* _ACTIVITY_
From the records below, set down exactly the lines starting with the line that contains "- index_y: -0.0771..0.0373" and going on through the line that contains "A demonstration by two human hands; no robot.". Nothing else is wanted.

━━━━

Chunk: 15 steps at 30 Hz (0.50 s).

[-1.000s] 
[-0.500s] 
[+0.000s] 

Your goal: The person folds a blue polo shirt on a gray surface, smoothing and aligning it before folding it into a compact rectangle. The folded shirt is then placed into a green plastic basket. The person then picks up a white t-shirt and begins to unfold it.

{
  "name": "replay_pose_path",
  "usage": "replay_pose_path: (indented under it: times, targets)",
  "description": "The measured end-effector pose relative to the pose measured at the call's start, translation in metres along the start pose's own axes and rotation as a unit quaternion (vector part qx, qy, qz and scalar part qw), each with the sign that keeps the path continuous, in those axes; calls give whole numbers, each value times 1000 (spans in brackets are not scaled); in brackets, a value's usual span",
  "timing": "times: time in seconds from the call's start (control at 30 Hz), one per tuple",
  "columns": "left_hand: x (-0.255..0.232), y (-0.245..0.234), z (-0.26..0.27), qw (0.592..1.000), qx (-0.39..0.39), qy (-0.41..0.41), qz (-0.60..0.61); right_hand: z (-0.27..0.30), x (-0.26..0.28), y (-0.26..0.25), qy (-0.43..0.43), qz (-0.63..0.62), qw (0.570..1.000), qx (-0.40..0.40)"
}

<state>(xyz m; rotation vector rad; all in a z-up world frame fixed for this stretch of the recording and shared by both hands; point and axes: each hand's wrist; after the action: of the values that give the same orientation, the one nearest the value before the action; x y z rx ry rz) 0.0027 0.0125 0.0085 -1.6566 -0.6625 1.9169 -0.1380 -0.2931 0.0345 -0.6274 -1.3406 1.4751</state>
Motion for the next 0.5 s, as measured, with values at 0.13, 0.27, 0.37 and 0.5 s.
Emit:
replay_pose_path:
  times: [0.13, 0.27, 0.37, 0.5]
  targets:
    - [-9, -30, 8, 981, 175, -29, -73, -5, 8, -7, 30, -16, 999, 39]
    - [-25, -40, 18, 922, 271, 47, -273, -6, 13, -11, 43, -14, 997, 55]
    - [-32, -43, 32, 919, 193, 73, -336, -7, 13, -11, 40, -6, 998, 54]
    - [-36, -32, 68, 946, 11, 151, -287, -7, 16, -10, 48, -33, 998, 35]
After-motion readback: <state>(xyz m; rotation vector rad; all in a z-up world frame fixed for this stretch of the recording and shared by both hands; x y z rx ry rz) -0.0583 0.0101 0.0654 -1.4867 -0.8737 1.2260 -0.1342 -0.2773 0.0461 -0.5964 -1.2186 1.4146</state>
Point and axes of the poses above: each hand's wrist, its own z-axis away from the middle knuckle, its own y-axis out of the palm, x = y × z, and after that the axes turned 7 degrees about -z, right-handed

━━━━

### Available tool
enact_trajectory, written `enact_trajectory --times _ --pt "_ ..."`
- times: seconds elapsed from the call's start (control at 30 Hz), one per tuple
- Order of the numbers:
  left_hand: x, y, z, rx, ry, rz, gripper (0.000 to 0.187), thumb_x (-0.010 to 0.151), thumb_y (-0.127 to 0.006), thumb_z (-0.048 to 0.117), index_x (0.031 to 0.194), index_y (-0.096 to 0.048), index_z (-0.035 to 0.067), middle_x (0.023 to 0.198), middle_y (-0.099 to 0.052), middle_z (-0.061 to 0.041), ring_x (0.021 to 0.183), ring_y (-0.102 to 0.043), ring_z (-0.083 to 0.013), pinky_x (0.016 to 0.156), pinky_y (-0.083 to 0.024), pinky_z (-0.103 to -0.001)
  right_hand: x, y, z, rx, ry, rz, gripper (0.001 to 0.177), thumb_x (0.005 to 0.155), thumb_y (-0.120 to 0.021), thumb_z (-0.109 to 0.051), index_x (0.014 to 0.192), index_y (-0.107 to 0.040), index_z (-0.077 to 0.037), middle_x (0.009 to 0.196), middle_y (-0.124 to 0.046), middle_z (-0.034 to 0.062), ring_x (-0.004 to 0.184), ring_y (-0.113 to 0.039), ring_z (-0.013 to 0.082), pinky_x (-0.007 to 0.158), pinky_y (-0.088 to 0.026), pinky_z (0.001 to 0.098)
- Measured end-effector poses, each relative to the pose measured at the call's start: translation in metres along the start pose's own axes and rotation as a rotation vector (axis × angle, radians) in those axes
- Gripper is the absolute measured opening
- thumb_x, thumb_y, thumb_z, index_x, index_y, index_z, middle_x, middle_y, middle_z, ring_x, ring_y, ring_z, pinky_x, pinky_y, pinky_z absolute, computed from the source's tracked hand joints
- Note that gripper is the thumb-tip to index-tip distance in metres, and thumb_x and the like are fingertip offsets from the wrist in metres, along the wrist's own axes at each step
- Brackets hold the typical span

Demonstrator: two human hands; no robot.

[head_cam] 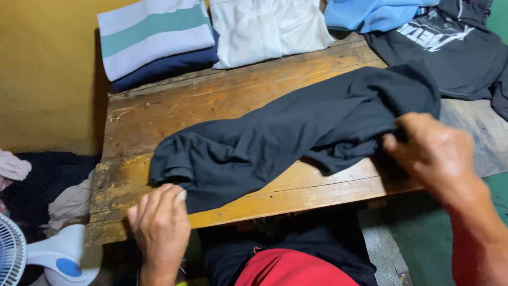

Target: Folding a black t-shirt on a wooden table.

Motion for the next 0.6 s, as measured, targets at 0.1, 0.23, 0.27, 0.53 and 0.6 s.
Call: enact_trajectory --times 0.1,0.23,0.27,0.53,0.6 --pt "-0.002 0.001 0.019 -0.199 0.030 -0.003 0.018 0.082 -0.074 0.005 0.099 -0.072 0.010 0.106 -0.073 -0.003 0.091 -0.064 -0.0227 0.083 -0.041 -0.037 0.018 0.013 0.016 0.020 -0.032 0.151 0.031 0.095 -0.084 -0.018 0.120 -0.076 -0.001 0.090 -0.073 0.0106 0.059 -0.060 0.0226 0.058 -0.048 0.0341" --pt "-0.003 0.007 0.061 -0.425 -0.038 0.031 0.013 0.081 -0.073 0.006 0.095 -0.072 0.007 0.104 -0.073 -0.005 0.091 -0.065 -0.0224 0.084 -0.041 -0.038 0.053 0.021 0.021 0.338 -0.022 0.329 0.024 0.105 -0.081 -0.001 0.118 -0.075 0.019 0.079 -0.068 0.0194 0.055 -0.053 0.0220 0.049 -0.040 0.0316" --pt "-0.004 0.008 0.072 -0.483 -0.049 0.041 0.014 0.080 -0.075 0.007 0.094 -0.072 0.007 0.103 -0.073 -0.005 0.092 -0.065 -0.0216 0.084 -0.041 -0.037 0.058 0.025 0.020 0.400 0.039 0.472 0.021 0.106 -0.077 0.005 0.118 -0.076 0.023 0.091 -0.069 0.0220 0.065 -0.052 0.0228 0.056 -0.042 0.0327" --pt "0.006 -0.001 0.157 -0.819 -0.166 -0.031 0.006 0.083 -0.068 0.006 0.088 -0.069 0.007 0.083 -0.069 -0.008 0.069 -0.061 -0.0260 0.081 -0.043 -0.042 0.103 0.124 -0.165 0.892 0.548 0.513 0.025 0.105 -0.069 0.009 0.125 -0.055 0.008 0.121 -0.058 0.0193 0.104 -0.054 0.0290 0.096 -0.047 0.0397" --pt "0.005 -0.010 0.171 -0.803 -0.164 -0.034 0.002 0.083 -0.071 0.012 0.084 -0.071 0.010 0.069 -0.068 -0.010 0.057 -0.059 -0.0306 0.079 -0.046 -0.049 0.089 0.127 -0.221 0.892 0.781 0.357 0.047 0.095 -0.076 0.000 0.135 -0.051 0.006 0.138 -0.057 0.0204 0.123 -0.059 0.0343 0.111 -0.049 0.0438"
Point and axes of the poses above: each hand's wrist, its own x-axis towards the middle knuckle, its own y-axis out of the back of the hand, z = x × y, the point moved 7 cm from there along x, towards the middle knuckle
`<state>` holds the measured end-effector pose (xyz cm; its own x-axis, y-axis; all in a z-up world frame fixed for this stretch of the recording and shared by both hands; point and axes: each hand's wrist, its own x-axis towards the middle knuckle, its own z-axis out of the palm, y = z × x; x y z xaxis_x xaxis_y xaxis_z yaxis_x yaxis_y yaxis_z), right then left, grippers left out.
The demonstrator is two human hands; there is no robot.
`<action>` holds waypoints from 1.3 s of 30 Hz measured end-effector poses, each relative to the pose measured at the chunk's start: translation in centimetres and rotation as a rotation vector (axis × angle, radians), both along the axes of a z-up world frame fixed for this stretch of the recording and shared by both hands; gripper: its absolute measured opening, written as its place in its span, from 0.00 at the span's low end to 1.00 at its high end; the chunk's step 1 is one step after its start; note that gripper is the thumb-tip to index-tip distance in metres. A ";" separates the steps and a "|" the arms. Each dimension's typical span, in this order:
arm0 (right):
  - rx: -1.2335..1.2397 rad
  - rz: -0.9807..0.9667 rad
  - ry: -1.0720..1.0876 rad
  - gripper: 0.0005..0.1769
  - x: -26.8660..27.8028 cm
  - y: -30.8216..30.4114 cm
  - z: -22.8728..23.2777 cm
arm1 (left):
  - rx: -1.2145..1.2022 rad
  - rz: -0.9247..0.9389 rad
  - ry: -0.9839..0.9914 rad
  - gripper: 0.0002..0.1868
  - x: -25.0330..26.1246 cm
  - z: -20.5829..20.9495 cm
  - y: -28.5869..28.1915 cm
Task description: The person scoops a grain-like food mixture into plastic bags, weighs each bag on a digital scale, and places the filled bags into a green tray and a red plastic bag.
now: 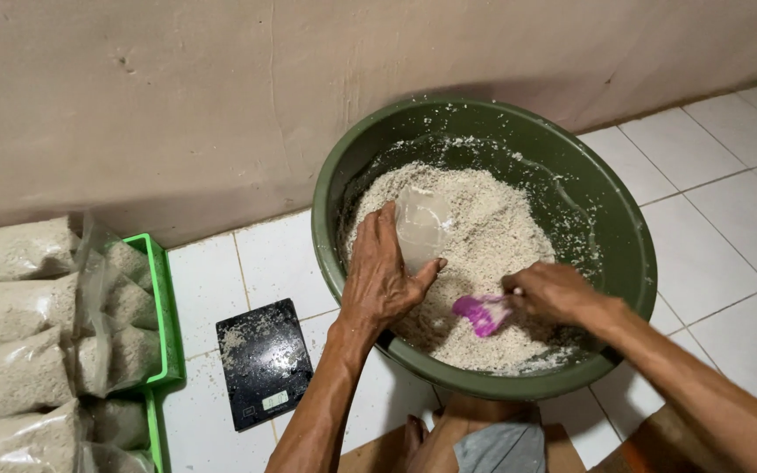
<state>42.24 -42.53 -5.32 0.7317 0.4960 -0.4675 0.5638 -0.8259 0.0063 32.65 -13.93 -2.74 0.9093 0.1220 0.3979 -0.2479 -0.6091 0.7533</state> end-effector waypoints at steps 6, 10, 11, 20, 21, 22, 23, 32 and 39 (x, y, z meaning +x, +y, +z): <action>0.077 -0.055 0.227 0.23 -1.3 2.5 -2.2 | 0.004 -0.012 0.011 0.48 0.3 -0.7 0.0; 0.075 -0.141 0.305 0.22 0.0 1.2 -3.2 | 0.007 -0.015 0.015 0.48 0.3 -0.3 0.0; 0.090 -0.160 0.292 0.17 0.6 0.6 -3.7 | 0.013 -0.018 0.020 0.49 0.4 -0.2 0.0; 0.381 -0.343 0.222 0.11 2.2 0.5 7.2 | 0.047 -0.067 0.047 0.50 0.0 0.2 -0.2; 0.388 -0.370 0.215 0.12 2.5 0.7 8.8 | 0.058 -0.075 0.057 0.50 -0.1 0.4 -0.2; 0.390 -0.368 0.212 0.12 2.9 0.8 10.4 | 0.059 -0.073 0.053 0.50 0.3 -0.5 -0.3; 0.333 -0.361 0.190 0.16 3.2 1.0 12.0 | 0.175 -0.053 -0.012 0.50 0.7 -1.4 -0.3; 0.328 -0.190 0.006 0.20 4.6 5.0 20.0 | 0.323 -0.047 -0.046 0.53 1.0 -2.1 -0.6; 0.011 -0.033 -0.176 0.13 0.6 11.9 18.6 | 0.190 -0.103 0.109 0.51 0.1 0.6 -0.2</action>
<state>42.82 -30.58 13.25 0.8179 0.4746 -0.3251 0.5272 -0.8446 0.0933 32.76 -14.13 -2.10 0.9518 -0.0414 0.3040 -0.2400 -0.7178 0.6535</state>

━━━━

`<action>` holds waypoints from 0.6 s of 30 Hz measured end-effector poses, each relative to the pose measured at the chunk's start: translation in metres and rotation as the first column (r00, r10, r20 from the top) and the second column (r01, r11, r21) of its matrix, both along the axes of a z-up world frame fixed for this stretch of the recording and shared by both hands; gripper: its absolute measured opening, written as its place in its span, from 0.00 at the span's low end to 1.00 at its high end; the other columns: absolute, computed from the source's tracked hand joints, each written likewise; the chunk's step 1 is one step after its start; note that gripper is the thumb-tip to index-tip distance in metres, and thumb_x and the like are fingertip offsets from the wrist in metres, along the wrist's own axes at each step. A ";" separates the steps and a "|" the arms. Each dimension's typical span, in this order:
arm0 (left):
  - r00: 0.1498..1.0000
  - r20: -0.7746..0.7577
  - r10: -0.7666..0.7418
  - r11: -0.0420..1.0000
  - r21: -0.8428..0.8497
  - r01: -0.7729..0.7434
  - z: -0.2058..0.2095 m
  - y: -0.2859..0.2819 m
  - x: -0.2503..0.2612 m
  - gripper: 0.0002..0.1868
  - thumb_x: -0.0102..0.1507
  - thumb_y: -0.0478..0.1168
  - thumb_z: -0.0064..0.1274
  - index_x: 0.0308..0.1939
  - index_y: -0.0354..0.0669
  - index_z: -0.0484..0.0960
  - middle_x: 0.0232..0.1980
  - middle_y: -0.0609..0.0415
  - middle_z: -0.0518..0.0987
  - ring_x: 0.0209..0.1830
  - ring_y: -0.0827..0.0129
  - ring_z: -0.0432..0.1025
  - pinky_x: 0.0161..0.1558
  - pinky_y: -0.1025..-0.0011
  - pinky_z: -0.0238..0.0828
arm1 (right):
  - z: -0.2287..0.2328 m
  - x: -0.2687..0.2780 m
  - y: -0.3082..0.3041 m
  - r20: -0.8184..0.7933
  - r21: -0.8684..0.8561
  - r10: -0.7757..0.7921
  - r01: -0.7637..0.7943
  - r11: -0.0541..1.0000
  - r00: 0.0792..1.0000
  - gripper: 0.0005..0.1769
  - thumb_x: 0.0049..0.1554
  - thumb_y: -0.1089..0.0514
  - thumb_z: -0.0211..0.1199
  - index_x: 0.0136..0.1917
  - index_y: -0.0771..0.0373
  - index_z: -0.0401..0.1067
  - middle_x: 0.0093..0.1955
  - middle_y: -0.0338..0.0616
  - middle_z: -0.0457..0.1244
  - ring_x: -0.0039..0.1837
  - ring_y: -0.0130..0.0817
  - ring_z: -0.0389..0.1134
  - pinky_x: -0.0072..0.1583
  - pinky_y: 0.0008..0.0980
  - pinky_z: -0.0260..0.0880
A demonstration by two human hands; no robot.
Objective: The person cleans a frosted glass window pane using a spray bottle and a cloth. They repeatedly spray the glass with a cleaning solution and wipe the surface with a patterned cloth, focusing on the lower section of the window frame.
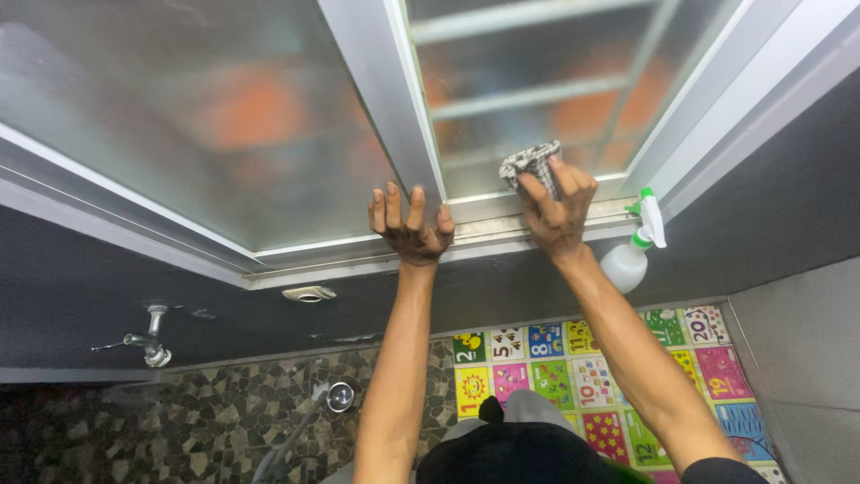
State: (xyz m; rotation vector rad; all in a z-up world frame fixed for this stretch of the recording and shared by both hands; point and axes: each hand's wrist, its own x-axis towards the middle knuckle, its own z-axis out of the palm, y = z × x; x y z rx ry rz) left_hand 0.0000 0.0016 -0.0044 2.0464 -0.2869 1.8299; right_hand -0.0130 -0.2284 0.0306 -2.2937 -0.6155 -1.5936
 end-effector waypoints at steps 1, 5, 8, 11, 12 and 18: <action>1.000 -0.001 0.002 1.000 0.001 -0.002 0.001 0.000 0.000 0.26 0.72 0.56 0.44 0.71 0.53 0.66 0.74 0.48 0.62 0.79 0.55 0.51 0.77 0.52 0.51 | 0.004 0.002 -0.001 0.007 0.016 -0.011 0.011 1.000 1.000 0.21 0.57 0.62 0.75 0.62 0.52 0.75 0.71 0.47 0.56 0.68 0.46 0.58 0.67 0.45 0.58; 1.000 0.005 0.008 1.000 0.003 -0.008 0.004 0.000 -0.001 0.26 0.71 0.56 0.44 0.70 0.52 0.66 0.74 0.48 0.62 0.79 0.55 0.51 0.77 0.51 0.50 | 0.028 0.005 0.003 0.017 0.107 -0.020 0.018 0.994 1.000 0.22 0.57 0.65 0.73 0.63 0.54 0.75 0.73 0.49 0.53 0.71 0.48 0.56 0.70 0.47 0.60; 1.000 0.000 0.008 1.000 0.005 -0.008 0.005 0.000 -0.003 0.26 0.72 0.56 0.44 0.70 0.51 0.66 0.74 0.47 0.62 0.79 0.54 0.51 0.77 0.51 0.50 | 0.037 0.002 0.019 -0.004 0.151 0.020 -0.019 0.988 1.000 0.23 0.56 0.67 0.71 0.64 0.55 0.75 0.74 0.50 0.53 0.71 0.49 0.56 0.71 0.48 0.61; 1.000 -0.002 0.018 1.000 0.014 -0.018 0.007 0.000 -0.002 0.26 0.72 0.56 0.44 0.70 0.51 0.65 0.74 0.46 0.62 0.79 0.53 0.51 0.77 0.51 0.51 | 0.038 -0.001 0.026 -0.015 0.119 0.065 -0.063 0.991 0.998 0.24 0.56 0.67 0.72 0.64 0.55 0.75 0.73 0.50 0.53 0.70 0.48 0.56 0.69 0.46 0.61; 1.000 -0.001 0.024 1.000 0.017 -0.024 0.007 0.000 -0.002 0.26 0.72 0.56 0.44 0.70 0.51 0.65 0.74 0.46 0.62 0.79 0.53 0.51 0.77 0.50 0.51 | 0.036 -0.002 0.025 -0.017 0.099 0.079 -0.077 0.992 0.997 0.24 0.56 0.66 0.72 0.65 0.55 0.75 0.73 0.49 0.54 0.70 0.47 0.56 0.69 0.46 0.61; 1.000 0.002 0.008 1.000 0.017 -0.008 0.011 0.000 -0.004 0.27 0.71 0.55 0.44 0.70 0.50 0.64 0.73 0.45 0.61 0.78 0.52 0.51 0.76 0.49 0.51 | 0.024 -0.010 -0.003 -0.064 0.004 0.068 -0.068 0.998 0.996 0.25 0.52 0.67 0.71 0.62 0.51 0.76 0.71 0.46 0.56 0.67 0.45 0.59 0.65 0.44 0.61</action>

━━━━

* _THE ANSWER_
  - index_y: -0.0771..0.0373
  - index_z: -0.0401..0.1067
  - middle_x: 0.0093..0.1955
  - middle_y: -0.0338..0.0616
  - middle_z: -0.0457..0.1244
  - ring_x: -0.0039..0.1837
  - ring_y: -0.0130..0.0817
  - ring_z: -0.0389..0.1134
  - pinky_x: -0.0072..0.1583
  - pinky_y: 0.0008..0.0980
  - pinky_z: -0.0260..0.0880
A demonstration by two human hands; no robot.

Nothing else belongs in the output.